Every now and then, I run into an instance where a database for Documentum has changed slightly, preventing an upgrade or even startup. There is nothing wrong with the database itself, just the way the database ownership is configured. There are several reasons why this could happen:
- The database was restored after a crash
- The database was moved to a new server
- A new user was created to own the database
This is all fine and can be done properly. However, sometimes it is not done correctly because people rely too much on Documentum to create and update the security without actually paying attention to what is happening in the background. So here are a few tips in how changes in SQL Server need to be played out.
The Database dbo Account
In SQL Server, every database has a built-in dbo user. This isn’t a real account, but is tied to a SQL Server login, which can differ from database to database. This login can be either Windows Authentication or an internal SQL Server account. For Documentum, the account is an internal SQL Server account.
The dbo user should own every Table and View in the Documentum database. If not, get your local DBA to change the ownership of the objects. I always update the dbo.sysobjects table directly with one query, but I was a DBA a long time ago. There are better, safer ways to do this which differ between SQL 2000 and 2005. Direct updating is also turned off by default on the server and requires a DBA to turn it on. I’m not going to share the command. If you can’t figure out how to do it on your own, then you shouldn’t be the one making the change.
The account that Documentum uses to connect should be the assigned login for the dbo account. The command is simple. To execute it, make sure that the dbo owns everything first and that the user account in question is not currently a user of the database. Then just open a query window while connected to the database in question as a SQL Server System Administrator and run:
There are a few other options for this stored procedure, but that gets the job done.
Changing the Database Login
This is not as simple as it sounds. Most people just assume that you just change the name and update the connection information in the server.ini file on the Content Server. They are two very important steps. However, once you do this, don’t shutdown the system or it won’t start back up. Why? The database login name is an actual user defined in the Content Repository. So you need to rename the user within Documentum FIRST. This can be readily done through the Documentum Administrator in 5.3 and above. You may want to lock everyone out of the system and back things up first.

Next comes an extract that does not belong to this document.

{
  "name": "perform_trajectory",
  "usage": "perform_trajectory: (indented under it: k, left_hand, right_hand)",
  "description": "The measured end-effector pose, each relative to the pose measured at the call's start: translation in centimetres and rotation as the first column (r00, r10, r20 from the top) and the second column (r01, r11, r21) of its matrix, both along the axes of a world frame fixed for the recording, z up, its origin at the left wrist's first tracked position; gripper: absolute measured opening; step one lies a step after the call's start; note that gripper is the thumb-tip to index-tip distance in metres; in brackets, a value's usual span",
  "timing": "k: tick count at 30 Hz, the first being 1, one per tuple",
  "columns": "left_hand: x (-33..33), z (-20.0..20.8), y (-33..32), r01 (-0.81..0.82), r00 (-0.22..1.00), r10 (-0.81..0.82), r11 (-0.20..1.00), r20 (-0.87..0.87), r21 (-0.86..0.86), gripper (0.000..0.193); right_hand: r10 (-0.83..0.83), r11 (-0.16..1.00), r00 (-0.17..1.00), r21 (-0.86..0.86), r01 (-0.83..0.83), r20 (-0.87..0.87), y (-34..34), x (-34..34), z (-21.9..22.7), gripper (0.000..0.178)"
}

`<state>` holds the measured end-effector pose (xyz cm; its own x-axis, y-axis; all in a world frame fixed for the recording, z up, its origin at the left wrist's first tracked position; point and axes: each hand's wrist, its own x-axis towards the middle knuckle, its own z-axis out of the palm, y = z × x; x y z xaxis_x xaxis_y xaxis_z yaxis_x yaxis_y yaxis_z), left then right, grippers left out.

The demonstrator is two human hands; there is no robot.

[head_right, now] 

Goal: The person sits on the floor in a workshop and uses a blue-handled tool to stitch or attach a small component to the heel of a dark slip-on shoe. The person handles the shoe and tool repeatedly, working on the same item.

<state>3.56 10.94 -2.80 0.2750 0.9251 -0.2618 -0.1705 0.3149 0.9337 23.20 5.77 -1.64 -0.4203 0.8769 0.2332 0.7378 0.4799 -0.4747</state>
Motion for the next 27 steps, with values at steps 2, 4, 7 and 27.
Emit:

What if it is too late and the Repository (docbase) won’t start? Get out your SQL gloves. You need to update the user name in dm_users_s for the account. The user also owns, and has modified, objects (dm_sysobjects_s). The user also owns some ACLs (dm_acl_s) and thus the objects that have the acl domain applied to them need to be updated. Don’t forget to check your operator (operator_name) in your server configuration (dm_server_config_s). There are other tables as well, though this should be enough to get the system off the mat.

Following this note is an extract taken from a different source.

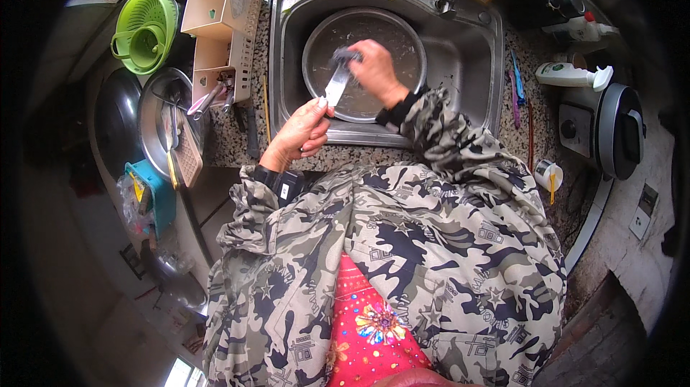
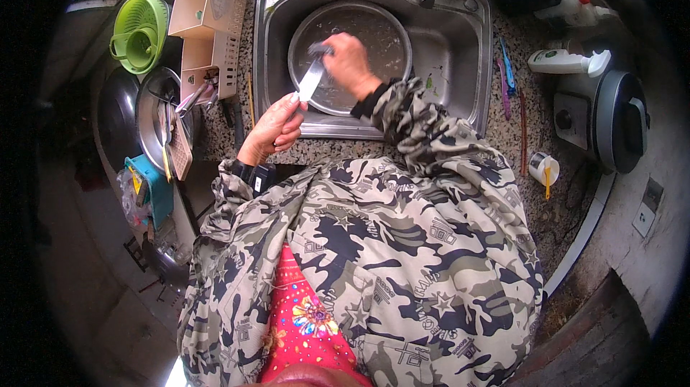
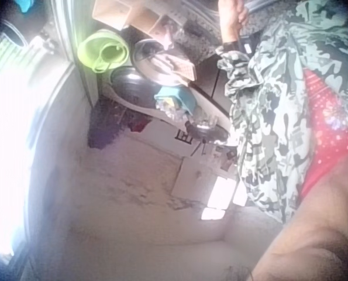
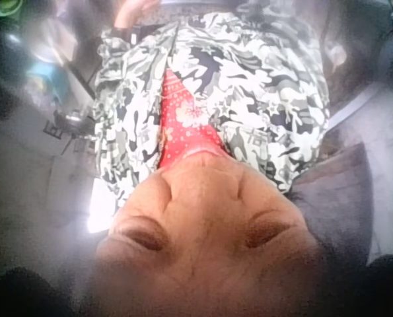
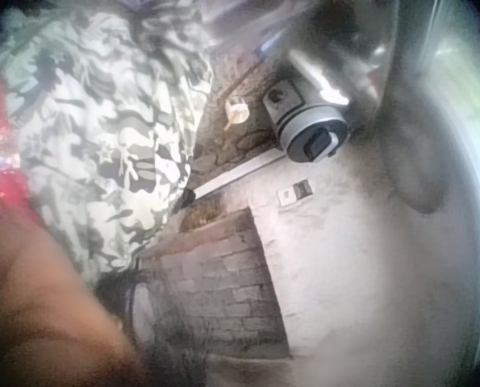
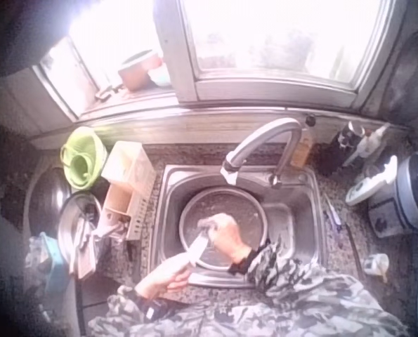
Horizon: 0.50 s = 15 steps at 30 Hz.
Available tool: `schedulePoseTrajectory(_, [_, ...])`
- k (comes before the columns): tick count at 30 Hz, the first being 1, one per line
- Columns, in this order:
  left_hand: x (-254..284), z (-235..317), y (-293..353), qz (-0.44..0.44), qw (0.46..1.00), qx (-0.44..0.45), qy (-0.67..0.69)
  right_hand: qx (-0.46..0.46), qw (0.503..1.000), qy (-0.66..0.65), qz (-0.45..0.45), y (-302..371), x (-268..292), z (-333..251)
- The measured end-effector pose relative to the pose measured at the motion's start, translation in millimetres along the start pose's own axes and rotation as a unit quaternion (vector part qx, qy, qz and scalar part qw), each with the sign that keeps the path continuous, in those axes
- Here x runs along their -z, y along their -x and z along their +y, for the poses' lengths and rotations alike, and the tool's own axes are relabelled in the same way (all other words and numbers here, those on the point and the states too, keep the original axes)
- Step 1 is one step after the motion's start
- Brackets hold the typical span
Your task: The person scrubs a knife, spoon, fork, and another spoon with a steel wool pad in a kitchen sink, then rinses each item under running water and places them into a dish rack.
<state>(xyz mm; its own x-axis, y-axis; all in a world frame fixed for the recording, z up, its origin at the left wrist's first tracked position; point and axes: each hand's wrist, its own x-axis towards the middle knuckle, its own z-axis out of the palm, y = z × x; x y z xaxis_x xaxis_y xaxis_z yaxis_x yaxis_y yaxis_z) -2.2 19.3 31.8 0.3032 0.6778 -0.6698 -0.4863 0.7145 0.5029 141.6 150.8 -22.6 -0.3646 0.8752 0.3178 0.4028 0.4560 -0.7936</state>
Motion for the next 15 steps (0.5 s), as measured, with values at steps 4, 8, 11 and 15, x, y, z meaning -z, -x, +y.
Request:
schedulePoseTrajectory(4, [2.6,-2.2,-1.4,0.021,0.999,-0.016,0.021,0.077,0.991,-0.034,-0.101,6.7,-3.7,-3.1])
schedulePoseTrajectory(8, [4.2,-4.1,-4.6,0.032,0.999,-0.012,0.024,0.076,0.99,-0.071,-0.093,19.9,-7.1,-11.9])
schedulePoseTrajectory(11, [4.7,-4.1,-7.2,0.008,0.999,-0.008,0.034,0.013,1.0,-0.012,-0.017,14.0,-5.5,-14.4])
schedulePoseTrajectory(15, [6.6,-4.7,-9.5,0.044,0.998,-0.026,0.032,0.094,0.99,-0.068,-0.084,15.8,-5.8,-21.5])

You can see why changing the database login name may not be the easiest thing to do because fixing it after it has been done incorrectly can be a mess. Change the user password if you want. That is easy. You just have to re-encrypt it on your Content Server and you are done. I’ll let you look in the documentation for how to do that. It is documented clearly in the Content Server Administration Guide. Just look for the Changing an encrypted password section.